When we got out of the car, my husband was defensive about my reaction. I just said, "My head is not right. I can't talk now," and withdrew to do some cleaning in the basement.

The Zombie Numb Catatonia
When I get emotionally overwhelmed like today, a couple of things can happen. I can slip into debilitating depression and spend the day in bed, or I can function, but I get kind of numb and wooden; where feel like I am removed from the world, kind of looking out from inside my head. I plod along and stare a lot, but at least I can get things done. The latter is what happened. 

After a while, my husband came downstairs to talk to me and hug me. He told me that I was a great parent, and we each have our own strengths that work together. It was very sweet. I was still out of it, not really engaging, but his reaching out to me helped bring me back.
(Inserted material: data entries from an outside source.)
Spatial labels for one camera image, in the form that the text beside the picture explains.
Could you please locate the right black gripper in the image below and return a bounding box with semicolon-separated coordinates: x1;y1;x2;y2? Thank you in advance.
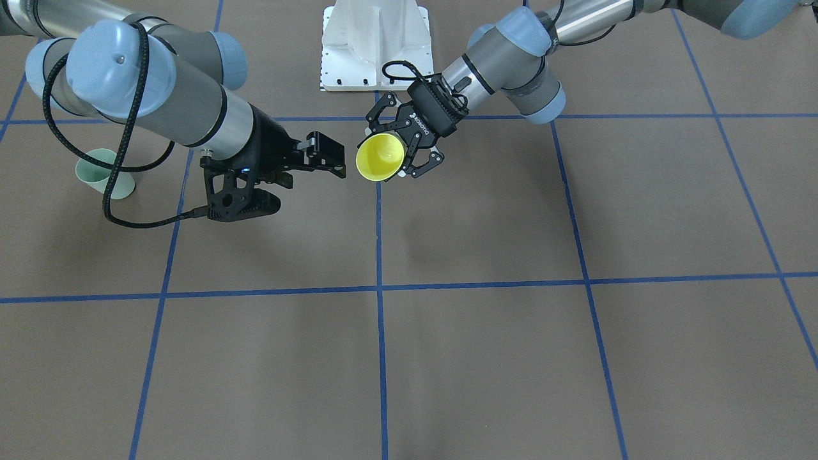
230;107;347;187

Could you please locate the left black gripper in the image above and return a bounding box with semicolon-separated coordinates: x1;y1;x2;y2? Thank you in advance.
364;79;467;180

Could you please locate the yellow cup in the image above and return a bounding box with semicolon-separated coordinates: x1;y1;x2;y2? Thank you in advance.
355;133;407;181

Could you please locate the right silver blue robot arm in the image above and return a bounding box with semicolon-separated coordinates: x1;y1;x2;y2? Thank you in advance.
2;1;346;187

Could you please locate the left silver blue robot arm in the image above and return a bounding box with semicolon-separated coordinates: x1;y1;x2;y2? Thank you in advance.
355;1;799;181

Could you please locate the green cup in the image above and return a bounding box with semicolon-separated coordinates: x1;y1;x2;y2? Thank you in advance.
74;148;135;200

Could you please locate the brown paper table cover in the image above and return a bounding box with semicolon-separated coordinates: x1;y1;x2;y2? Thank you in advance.
1;1;817;459

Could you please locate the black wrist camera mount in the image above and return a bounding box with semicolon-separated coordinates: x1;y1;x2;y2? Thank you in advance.
201;157;294;222

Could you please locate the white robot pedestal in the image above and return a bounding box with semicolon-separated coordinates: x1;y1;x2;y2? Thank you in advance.
320;1;435;91

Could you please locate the black braided camera cable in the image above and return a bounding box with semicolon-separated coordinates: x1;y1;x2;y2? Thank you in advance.
42;23;212;229

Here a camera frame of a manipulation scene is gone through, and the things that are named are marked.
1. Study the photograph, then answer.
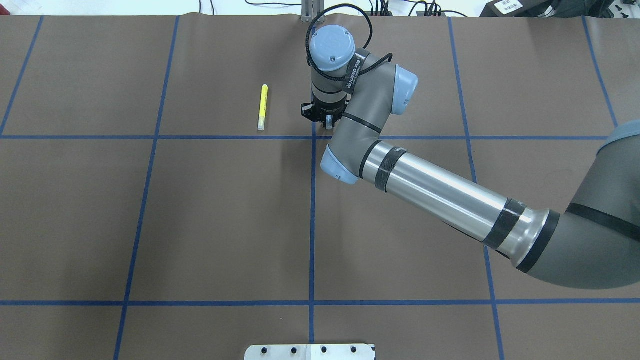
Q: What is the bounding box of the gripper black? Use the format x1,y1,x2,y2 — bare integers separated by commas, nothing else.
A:
301,100,348,131

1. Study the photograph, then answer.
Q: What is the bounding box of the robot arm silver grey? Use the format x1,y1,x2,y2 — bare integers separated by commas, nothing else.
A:
301,24,640,290

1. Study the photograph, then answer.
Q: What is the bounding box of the yellow highlighter pen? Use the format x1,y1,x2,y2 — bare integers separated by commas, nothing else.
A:
257,84,269,132

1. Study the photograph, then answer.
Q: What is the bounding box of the black power strip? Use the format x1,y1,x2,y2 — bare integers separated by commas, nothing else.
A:
366,3,444,18

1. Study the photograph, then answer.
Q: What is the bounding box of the black white label box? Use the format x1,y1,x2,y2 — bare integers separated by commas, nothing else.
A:
480,0,554,18

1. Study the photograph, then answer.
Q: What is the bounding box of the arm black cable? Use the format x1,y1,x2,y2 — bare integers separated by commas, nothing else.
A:
305,4,396,83

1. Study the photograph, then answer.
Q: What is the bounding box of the aluminium frame post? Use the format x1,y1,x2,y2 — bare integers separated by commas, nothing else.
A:
300,0,325,24

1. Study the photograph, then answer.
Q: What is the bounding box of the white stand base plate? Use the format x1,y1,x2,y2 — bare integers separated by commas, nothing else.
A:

Once I feel a little emotionally stronger (like I did after the hug), I can sometimes think my way out of a negative spiral, recognize the thoughts as being unbalanced and not helpful, and start thinking about positive things in my life. That's what I did, and now I'm okay.

Sunday, July 8, 2012

Bipolar Alcoholic: I Need To Stop Drinking

Bipolar Disorder and Drinking Alcohol
My husband is out of town for a couple of days. He is the consistent one with routines. When he is here, my behavior is more consistent too. For example, the kitchen gets cleaned every night, counters and all. The kids get put to bed at the same time, with the same bedtime routine.

A Change in Routine
There is an upside to him being gone. The kids get to be part of the "lets have fun and be irresponsible" side of my personality. Like a treat...something fun to have every once in a while, but not all the time. The big downside, when on my own is that I always drink more. And that was the case last night.

It's not as though I don't drink when my husband is here. I do. I drink every single night, a bottle of wine or more, except when I am sick with a cold or some other infection. But when he is out of town, I stay up later, drinking longer and more.

How Alcoholism Impacts My Immediate Physical Health
The entire family is getting over a respiratory infection right now. I am just about better, but still have a bit of a gunky cough. When I started drinking last night (2 beers), I felt fine. Then I switched to red wine, in a little glass intended to slow my consumption, but I filled it up about a bazillion times.

Even after drinking quite a lot, I didn't feel drunk. I imagine that with so much regular alcohol consumption, my tolerance is very high. Although I didn't feel drunk, I could feel the impact of the alcohol in my immediate health. My ears began getting plugged and popping, my throat started hurting. My cold symptoms got worse because my body was working so hard to deal with the alcohol, making my immune system too busy to fight the cold. 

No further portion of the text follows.